What’s Celiac Disease?
So to answer the question ‘What’s celiac disease?’ – it refers to a disorder of the immune system. People with this disease are unable to tolerate gluten as it harms the small intestine’s lining, thereby resulting in an inability to absorb necessary nutrition.
The body has its own line of defense called the immune system, which typically guards the body against infection. It is responsible for defending against unsafe bacteria, chemicals, and viruses.
What’s Celiac Disease and do I have it?
People with Celiac disease have a condition of the immune system that leads to incorrect stimulation of the system after the consumption of gluten. They can be relieved of these symptoms by going on a specific diet for celiac disease.
This condition results in your small intestine suffering the most; just the ingestion of gluten causes a response in the immune system. Due to the immune system being activated inappropriately, this lowers the ability of your body to take in nutrients.
There are a number of symptoms that can be triggered by consuming foods that contain gluten. Some of which, are:-
- flatulence and bloating
- weight loss
- abdominal pain
- children not growing at the expected rate
- often feeling tired, due to malnutrition (not absorbing enough nutrients)
The range of these symptoms can be from mild to severe.
Causes of Celiac Disease
First of all, Celiac disease refers to a condition of the autoimmune system, whereby the body’s infection defense – falsely attacks healthy tissue.
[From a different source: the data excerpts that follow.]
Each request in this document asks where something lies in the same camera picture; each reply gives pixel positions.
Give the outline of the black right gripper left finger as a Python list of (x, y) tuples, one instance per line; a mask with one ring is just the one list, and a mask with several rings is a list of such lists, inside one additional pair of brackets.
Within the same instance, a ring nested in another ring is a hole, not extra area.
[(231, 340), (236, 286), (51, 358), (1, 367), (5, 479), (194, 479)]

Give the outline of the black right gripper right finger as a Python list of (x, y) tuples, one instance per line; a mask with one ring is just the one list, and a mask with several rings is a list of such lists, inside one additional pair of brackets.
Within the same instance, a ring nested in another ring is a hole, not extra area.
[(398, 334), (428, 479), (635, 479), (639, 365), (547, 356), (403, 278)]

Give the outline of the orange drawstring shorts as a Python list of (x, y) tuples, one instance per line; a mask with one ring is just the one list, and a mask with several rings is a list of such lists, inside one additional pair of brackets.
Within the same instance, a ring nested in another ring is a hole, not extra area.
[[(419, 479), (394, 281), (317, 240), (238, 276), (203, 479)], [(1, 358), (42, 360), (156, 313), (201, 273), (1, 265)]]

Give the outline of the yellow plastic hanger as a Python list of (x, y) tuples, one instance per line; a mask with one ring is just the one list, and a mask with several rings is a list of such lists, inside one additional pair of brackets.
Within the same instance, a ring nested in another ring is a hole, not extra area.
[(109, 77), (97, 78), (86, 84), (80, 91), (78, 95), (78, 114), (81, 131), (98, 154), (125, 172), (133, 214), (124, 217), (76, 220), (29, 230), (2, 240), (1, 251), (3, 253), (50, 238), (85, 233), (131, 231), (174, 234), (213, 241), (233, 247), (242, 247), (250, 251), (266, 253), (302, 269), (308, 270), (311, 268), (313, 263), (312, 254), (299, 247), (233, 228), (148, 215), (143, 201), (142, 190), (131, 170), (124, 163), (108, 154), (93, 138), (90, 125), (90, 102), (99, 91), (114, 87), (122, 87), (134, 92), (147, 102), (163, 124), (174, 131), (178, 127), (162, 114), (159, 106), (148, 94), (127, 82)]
The causes of the immune system to behave this way are not clear, although what does play a part, is a combination of the environment and a person’s genetic make-up.
Celiac Disease Diagnosis
Celiac disease is easily confused with other more common medical conditions, like lactose intolerance and IBS. Therefore, if you suffer from some of those chronic symptoms previously mentioned, it’s important to rule it out.
A simple blood test can diagnose it, however, it is very important to let your doctor know if you have been abstaining from gluten in your diet before your blood test since it can mask the results.
If your blood test shows that you may suffer from Celiac, your doctor may want to confirm it by performing a biopsy of the small intestine.
Gluten is a protein found in three types of cereal: barley, wheat, rye.
Foods containing the above grains, include:
cakes, pasta, breakfast cereals, certain sauces
most types of bread, some pre-packaged meals,
Also, most beers are made with barley.
*You could make your own gluten-free bread.
*There are gluten-free beers that taste just as good and are a better alternative.
What’s Celiac Disease’s Treatment?
Changing to a celiac disease diet should keep symptoms under control and prevent the long-term consequences of the disease. Diet is the only remedy for celiac disease.
That being said, if symptoms are mild or non-existent, it’s highly recommended to go gluten free, to ward off any serious complications.
It is important when going gluten-free that your diet is balanced and, of course, healthy. In recent years, the range of foods that are gluten free has risen giving more variety to those who will benefit from this diet.
Treating Celiac disease can improve risks for lymphoma and osteoporosis, and therefore is something that should not be ignored. It is also important to treat any nutritional deficiencies, including iron, vitamin B12, vitamin D, and folate.
Complications – Celiac Disease
Regarding complications of people who have celiac disease, they only seem to affect those who continually eat gluten or who haven’t been diagnosed. This may be the case for those with mild symptoms.
Possible complications in the long term can be:
- iron deficiency anemia
- vitamin B12 and folate deficiency anemia
- osteoporosis (weakening of the bones)
Complications which are not as common, but more serious, include some types of cancer, like bowel cancer, and issues that affect pregnancy. For instance, having a baby with a lower birth rate than expected.
Who Is Affected By Celiac disease?
Coeliac disease is a condition affecting about 1 in every 133 people in the USA. This disease is 2 to 3 times greater in women than men and can develop at any age. The onset of symptoms is most likely:
- during infant-hood – between 8 to 12 months of age (although an accurate diagnosis could take some years)
- later years of adulthood – amid the ages of 40 to 60 years.
FODMAPS Food List
FODMAPs – This is an abbreviation of Fermentable Oligosaccharides, Disaccharides, Monosaccharides and Polyols which are names for food molecules that are not easily absorbed by certain people. They are in many foods one of which is wheat.
The inability to properly digest these foods leads to a variety of digestive symptoms.
A study consisting of 37 participants with gluten sensitivity were put on a decreased FODMAP diet, that reduced the symptoms. Afterwards they were given isolated amounts of gluten, which had no affect on their digestion.
This shows that FODMAPs are most likely the main culprit for a lot of people who believe they have a negative reaction to gluten.